→ **Directions for this task**
Below are records; copy every line among them that contains the word "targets".

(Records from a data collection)
━━━━━━━━
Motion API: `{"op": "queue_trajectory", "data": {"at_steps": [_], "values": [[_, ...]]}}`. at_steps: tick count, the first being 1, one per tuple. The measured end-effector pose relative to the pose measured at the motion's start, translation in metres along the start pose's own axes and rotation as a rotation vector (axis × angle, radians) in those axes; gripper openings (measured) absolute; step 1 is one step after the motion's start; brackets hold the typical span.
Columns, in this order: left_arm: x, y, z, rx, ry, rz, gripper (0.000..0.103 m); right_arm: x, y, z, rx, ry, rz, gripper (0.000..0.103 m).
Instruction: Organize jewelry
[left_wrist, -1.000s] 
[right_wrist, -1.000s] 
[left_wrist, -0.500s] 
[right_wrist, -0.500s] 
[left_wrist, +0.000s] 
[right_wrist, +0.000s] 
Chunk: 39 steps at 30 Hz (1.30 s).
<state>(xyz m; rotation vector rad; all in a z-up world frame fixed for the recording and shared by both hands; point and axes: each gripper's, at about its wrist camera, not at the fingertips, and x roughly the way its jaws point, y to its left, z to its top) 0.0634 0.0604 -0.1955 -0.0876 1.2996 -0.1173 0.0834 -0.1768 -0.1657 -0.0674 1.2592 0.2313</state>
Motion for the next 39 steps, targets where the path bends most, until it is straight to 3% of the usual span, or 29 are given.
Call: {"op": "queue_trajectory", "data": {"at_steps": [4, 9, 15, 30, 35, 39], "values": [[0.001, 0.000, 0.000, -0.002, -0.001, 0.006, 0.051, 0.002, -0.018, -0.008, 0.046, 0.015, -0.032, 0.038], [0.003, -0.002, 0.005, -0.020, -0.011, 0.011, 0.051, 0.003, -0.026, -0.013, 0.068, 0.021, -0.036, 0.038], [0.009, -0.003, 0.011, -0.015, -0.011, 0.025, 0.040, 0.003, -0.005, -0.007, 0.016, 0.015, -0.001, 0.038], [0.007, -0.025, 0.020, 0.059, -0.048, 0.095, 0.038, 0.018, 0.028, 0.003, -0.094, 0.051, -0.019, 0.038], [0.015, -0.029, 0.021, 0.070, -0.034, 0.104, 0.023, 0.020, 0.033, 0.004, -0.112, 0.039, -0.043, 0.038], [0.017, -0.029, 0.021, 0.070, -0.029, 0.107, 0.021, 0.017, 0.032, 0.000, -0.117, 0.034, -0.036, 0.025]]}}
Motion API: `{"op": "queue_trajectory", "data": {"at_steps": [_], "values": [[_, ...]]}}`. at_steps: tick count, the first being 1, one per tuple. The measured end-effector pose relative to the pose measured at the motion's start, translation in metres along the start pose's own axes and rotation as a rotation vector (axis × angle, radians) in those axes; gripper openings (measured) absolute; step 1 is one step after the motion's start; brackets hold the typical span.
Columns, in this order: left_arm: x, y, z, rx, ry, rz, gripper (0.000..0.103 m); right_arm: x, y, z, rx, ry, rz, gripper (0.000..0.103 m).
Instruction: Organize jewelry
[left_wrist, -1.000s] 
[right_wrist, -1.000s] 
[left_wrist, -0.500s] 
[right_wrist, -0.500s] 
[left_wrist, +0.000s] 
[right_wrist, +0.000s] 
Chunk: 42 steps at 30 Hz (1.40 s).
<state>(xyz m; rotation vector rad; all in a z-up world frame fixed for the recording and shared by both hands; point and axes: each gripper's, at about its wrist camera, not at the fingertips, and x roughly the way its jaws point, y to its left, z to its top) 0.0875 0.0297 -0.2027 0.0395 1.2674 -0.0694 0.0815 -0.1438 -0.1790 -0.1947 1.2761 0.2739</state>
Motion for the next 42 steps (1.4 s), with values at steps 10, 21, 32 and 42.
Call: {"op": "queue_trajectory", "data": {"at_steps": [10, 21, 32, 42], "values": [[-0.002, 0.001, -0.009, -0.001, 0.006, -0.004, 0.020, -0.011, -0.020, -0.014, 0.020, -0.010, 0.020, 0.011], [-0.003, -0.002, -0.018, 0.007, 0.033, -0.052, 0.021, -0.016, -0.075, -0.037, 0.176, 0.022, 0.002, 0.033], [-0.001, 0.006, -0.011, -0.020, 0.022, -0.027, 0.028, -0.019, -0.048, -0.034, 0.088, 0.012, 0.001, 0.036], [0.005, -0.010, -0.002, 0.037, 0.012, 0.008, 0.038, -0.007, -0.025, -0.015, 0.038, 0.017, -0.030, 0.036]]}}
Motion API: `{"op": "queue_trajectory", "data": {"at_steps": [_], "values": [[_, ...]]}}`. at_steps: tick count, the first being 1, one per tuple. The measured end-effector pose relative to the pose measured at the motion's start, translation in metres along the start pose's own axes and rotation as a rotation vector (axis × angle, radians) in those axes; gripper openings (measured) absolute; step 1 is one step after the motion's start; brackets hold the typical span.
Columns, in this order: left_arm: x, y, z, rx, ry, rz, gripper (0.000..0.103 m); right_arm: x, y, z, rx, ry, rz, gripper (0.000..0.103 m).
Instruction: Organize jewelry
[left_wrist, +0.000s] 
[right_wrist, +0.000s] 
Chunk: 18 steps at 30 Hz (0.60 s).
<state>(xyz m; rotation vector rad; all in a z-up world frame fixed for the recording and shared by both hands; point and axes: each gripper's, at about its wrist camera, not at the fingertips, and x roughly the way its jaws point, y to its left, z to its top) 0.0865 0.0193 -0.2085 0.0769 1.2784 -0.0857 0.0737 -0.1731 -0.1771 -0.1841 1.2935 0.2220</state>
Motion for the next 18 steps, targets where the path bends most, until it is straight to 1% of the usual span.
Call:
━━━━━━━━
→ **Response to this exercise**
Motion for the next 39 steps, targets where the path bends most, until it is straight to 3% of the usual span, or 29 are given.
Motion for the next 18 steps, targets where the path bends most, until it is straight to 1% of the usual span.

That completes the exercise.